Inter-bank Dong, Dollar Trading Up On Higher Demand
The State Bank of Vietnam, the country’s central bank, said Monday that the total trading value of dong on inter-bank market in the week ended Dec 17 rose by VND8.51 trillion from the previous week to VND24.07 trillion while that of U.S. dollar was also up US$580 million to US$2.03 billion.
Overnight and one-week term trading value accounted for the majority of total trading turnover in the Vietnamese dong, in which the one-week loans were VND55.29 trillion, making up for 46%, the central bank said in a statement.
The turnover of dong and U.S. dollar was respectively averaged VND24.07 trillion and US$406 million a day, compared to VND22.37 trillion and US$290 million in the previous week.
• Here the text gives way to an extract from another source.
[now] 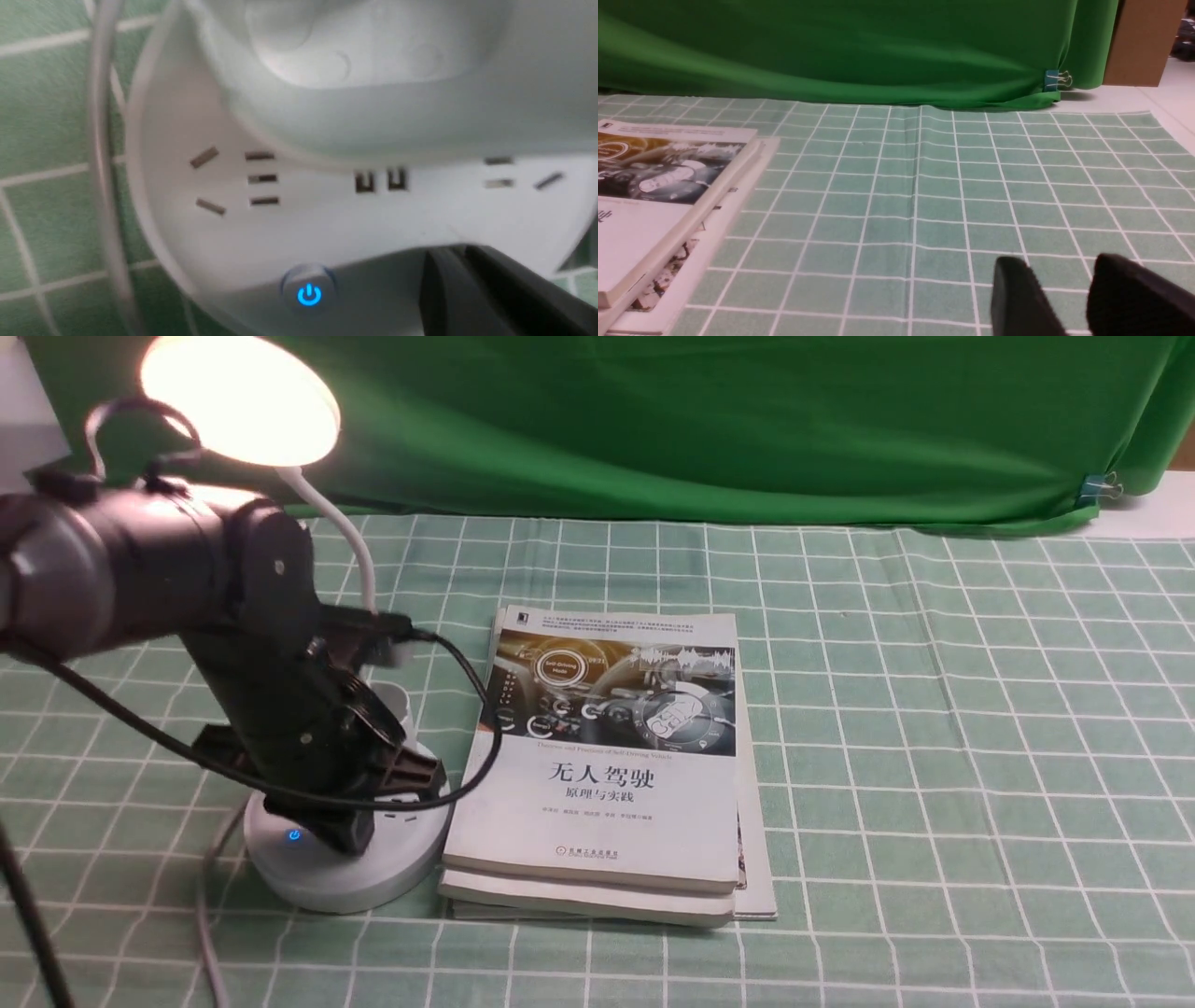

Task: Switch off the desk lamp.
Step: Use the left arm to press the button switch on the lamp holder

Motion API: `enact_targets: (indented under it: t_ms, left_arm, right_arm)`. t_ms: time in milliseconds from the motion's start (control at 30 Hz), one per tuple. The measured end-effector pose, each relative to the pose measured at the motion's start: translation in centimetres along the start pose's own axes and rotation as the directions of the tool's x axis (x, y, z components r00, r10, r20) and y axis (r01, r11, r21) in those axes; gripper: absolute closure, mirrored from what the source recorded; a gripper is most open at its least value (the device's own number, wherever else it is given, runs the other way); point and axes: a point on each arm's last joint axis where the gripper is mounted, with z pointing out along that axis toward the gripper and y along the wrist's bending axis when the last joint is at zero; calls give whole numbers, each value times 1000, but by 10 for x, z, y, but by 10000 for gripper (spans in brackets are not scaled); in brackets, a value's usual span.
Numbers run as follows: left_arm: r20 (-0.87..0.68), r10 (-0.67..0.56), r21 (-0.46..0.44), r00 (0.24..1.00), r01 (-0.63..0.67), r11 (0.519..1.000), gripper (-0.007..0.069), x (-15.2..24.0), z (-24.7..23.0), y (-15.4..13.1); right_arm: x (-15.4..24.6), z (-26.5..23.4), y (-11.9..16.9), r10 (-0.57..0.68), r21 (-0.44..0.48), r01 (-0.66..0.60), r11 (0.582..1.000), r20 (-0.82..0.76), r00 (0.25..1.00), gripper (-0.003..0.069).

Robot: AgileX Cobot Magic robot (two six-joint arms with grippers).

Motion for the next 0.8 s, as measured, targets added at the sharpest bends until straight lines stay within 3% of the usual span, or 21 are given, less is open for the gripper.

The central bank also reported that the average inter-bank lending interest rate of the dong soared by 0.25-1.08 percentage point to surpass the 10% mark per annum. The highest lending rate was recorded at 12% per annum and the lowest at 5%.
Average overnight interest rate was 10.71%, up 0.66 percentage points from the previous week. Lending rates for other terms were above 11.3% per annum with the highest rate of 11.66% per annum offered to one-week term.
The lending rate of U.S. dollar was down for short-term loans but in uptrend for long term ones. Overnight rate was 0.85% per annum, down 0.09 percentage point from the previous week while rates for other terms ranged between 1.53% and 3.82% per annum.
Last week, short-term lending rates in dong have risen strongly and are expected to stay high, supported by robust corporate demand to settle year-end payments.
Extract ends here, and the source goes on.